PowerPoint Me to the Nearest Sledgehammer

You’ve got to be kidding right? You can’t just hand me a 17-slide PowerPoint document and expect me to “make it look good.” You may as well gorge out my eyes with burning sabers of methane gas and ceremoniously sacrifice my body over an open barbecue pit in the name of good taste.

No amount of “creative shaping” or “expandable flow linkage” will save your monstrous creation, which has now grown toes and is eating spare pretzels from the kitchen on the second floor. You’ve managed to breathe life into the Joan Rivers of business documents: an impenetrable fortress of mismatched forms and nonsense, wailing, screeching, unbearable to witness and unwilling to die.

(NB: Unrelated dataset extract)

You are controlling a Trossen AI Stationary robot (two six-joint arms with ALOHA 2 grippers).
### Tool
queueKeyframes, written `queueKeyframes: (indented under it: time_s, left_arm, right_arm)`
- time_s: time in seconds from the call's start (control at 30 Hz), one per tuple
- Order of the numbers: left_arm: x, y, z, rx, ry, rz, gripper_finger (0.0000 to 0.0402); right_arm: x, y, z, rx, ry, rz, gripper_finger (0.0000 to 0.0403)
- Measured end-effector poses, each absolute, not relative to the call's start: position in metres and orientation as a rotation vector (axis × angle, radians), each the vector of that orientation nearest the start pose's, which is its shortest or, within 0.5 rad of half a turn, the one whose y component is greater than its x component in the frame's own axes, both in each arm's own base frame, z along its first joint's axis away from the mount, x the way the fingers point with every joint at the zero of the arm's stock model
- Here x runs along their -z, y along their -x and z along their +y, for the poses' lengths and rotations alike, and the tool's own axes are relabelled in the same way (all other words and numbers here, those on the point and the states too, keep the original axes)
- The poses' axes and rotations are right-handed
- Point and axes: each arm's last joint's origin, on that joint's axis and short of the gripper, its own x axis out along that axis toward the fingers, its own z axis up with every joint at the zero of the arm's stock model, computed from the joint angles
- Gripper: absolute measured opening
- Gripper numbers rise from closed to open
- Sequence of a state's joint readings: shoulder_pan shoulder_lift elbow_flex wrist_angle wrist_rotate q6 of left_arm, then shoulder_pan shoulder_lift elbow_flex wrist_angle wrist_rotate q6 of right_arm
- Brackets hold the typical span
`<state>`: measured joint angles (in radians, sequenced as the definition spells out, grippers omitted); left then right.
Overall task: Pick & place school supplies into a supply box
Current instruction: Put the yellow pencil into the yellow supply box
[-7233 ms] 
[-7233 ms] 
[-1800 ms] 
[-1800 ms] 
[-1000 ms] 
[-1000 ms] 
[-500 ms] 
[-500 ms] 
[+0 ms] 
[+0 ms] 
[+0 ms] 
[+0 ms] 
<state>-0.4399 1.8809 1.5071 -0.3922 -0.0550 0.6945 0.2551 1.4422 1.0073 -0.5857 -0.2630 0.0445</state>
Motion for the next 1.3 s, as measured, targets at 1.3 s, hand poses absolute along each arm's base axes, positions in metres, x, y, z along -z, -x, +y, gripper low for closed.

I must have missed the memo, or maybe they teach such insanity in MBA programs, but I can’t comprehend how so many people in positions of authority can possibly deem it necessary to pepper presentations with bulbous basketball-sized bullet points or gradients the width of Texas. What brain-hemorrhaging savant thought it a great idea to arm middle management with easily insertable clip-art seemingly drawn and colored by a four-year-old in a coma?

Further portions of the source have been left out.